EXERCISE DETAILS
Give back an exact copy of the lines in the records below, from the line that has "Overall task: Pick" through the line that has "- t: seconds", and nothing besides.

RECORDS SUPPLIED

··········

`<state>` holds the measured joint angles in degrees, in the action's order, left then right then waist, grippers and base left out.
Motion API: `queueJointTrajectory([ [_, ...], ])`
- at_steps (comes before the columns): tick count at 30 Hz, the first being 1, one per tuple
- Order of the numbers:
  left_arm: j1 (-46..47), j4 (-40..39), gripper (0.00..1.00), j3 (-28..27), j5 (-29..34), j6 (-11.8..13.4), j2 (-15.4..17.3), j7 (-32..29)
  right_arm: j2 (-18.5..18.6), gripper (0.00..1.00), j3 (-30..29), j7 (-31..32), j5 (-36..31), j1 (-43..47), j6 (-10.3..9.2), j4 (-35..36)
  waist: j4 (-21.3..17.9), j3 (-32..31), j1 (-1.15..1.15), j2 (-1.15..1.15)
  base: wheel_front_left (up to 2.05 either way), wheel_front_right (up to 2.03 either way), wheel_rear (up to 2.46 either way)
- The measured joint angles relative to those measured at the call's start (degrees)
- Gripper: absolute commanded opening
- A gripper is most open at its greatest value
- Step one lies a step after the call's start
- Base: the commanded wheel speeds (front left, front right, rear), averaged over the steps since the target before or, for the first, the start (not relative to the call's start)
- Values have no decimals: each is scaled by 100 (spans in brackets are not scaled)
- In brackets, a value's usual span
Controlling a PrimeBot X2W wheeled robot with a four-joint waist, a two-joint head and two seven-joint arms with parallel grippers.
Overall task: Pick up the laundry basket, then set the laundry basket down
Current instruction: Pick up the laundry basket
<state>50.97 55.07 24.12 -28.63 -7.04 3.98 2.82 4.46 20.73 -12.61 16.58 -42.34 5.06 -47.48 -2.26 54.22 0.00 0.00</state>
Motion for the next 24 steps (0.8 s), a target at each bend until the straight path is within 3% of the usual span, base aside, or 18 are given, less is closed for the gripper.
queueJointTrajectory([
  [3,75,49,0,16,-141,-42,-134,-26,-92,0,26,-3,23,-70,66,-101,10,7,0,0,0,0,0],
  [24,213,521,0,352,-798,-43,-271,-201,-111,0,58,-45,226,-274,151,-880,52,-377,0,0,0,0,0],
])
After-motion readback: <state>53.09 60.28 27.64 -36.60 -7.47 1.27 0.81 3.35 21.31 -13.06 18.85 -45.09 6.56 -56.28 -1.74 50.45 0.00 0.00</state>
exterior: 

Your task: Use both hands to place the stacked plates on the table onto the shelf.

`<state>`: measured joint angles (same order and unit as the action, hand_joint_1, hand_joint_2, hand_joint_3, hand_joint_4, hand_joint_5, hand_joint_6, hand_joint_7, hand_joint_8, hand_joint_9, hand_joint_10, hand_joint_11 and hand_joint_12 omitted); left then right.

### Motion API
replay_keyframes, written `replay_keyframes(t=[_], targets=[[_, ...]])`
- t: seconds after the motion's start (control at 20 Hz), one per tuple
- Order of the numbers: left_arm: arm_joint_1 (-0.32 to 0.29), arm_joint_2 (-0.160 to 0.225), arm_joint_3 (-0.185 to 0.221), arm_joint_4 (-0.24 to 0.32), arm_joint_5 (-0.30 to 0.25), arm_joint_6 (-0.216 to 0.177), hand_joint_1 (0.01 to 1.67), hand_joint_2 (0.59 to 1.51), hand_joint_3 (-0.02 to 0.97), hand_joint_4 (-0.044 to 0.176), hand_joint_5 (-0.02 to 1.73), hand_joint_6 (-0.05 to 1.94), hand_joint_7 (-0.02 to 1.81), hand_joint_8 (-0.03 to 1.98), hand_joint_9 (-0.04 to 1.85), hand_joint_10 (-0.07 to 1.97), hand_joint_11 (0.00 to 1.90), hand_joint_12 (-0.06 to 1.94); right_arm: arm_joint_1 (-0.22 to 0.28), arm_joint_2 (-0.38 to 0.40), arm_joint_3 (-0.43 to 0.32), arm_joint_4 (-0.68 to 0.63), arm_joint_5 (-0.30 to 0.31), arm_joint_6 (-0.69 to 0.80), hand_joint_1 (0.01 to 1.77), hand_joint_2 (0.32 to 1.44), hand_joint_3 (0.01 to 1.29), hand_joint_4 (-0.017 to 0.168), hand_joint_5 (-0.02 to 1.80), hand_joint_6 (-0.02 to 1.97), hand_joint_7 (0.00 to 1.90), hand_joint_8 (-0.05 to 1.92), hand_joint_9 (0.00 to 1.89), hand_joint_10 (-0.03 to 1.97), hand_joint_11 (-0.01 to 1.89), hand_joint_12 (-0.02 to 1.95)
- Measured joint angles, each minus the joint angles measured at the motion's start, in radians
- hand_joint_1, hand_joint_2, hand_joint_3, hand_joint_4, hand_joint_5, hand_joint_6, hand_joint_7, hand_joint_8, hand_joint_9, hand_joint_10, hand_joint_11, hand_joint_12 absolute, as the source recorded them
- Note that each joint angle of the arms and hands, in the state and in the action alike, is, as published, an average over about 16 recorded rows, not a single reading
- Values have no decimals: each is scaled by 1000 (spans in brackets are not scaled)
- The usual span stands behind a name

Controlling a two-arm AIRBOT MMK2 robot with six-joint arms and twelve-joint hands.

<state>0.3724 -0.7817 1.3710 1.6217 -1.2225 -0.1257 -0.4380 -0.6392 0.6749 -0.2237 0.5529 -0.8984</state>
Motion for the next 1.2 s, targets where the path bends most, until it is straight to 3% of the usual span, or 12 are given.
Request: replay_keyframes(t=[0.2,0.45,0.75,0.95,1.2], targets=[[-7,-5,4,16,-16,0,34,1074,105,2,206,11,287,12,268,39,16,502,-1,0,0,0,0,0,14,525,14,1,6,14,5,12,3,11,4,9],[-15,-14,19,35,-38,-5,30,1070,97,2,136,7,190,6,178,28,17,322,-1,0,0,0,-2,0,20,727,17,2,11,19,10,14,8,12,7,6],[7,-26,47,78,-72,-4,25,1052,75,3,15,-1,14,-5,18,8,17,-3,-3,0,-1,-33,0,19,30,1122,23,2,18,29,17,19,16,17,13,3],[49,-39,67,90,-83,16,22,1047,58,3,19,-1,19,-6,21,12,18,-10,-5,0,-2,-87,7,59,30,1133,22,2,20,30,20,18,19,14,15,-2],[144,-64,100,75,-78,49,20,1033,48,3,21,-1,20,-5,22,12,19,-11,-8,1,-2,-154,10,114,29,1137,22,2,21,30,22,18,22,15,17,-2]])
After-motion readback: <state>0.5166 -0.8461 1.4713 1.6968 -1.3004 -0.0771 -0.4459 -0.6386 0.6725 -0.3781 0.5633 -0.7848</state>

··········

COMPLETED EXERCISE
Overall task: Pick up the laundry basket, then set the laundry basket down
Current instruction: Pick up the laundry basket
<state>50.97 55.07 24.12 -28.63 -7.04 3.98 2.82 4.46 20.73 -12.61 16.58 -42.34 5.06 -47.48 -2.26 54.22 0.00 0.00</state>
Motion for the next 24 steps (0.8 s), a target at each bend until the straight path is within 3% of the usual span, base aside, or 18 are given, less is closed for the gripper.
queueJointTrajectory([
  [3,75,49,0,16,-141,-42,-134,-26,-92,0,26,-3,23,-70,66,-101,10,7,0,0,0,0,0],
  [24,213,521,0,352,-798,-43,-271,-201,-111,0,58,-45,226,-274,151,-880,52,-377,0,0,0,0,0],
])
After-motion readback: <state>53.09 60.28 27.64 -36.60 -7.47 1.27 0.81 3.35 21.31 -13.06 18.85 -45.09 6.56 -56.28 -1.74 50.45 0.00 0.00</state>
exterior: 

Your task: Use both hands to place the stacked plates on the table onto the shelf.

`<state>`: measured joint angles (same order and unit as the action, hand_joint_1, hand_joint_2, hand_joint_3, hand_joint_4, hand_joint_5, hand_joint_6, hand_joint_7, hand_joint_8, hand_joint_9, hand_joint_10, hand_joint_11 and hand_joint_12 omitted); left then right.

### Motion API
replay_keyframes, written `replay_keyframes(t=[_], targets=[[_, ...]])`
- t: seconds after the motion's start (control at 20 Hz), one per tuple

Output for the exercise is now complete.